The Trump administration would be perfectly happy with a punt that leaves the underlying issue unresolved. Wall, the acting solicitor general, urged the justices to dismiss the case, insisting that it’s just too soon to tell what Trump will end up doing with apportionment. The conservative justices seemed amenable to this option. Kavanaugh mused that Trump might merely exclude “subsets of illegal aliens,” like those currently held in detention. Chief Justice John Roberts entertained this idea, too: Maybe Trump will only subtract a few categories of undocumented immigrants from the count, a number so small that it won’t change the apportionment of House seats.

Breyer, along with Justices Sonia Sotomayor and Elena Kagan, resisted this effort to duck a decision. As Kagan pointed out, the administration already has records on “4 or 5 million” undocumented immigrants, including 700,000 Deferred Action for Childhood Arrivals program recipients and 3.2 million people who are not detained but may be deported. Moreover, a policy targeting “subsets” of immigrants would not fix the constitutional problem, because it would still exclude immigrants on the basis of their immigration status. No matter what “subset” Trump used, he would still exclude immigrants who reside in the country for census purposes. Sotomayor noted that 57 percent of Immigration and Customs Enforcement detainees are eventually released into the U.S. And Ho reminded the justices that lawful permanent residents—who do count under Trump’s memo—can wind up in ICE detention as well.

By the end of arguments, the court was more confused than ever. Wall provided no clarity on the scope or timeline of Trump’s eventual actions. His uncertainty may allow the conservative justices to avoid rebuking the administration on its way out the door. Such a decision would be foolish: The policy already exists, and the government is rushing to implement it. But the conservative majority looks more likely to wait and see how the scheme plays out, anticipating that Trump may fail to put his plan into action before Jan. 20.
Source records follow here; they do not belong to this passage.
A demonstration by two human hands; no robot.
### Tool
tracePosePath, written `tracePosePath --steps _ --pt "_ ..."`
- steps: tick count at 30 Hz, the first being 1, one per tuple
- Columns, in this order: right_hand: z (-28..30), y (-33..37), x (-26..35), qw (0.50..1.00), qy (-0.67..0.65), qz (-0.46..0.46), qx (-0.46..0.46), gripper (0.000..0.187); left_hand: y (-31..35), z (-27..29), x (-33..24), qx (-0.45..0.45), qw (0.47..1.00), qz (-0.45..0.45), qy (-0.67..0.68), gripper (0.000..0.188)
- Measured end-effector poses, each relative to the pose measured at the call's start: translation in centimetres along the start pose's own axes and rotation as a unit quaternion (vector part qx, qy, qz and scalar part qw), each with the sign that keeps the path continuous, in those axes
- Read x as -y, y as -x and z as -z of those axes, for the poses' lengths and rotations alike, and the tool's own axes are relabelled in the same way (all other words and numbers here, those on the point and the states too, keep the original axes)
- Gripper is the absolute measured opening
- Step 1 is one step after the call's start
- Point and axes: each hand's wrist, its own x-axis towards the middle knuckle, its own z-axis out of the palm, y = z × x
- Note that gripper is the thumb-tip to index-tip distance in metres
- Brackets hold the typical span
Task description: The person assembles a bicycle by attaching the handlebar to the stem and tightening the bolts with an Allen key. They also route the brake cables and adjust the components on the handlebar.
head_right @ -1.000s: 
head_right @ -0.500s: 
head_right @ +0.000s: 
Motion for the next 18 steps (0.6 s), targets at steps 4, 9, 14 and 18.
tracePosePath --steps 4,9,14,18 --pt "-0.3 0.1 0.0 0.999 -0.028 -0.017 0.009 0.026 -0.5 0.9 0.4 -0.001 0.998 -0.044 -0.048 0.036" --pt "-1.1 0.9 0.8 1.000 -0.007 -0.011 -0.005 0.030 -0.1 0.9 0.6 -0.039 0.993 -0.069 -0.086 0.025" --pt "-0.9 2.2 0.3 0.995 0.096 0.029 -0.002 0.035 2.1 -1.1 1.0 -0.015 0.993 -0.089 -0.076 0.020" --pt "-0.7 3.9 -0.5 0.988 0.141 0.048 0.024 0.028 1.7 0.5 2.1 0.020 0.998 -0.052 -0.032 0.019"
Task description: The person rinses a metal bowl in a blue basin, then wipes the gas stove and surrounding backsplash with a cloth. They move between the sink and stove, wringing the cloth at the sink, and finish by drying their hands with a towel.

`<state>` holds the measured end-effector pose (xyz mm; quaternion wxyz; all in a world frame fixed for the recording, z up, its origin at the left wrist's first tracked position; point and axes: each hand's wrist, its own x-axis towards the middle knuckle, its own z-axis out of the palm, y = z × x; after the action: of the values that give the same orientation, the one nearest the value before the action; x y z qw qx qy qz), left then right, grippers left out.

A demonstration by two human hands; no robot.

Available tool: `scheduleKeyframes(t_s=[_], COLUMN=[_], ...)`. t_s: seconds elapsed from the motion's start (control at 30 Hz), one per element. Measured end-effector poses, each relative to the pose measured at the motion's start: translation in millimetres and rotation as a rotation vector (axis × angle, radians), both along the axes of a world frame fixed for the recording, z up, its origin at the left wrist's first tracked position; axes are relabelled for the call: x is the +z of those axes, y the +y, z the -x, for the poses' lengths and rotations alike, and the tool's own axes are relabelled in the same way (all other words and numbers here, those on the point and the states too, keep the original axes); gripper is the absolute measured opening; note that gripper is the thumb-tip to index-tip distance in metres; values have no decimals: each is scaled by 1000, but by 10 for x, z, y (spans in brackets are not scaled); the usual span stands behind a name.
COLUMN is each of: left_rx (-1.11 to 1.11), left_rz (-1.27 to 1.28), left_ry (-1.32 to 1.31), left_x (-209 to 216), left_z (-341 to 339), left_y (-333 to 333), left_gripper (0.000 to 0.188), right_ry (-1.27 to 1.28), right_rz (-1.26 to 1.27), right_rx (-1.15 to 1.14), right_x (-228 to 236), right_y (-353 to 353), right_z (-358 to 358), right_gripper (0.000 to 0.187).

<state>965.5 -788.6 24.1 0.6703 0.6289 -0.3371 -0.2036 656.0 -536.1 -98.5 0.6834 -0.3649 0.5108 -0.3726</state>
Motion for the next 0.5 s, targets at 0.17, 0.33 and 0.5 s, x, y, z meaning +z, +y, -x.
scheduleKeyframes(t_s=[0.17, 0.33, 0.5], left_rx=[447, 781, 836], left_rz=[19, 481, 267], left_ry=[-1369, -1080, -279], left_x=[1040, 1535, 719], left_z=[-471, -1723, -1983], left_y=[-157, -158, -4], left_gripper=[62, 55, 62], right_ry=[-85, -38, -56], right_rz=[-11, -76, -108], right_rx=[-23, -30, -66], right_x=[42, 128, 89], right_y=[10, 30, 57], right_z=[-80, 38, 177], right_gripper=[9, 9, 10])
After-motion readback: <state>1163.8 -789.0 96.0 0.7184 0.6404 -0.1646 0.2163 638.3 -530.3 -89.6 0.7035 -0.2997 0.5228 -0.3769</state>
But they won’t be able to sidestep the broader fight over political representation of immigrants and other minorities for long. Over the next few years, the Supreme Court will be inundated with cases involving congressional and legislative districts. Every state is about to redraw its district lines, and at least one, Missouri, plans to exclude immigrants (and children) from the population base. This move would deny political representation to immigrants and shift power from diverse cities to white, rural regions. The Supreme Court has never permitted or denied this method of redistricting—which may only be feasible if Trump can push through his (faulty) census data before leaving office. SCOTUS might be able to dodge Monday’s case and buy itself a few months of peace. But it cannot opt out of the redistricting wars just beyond the horizon.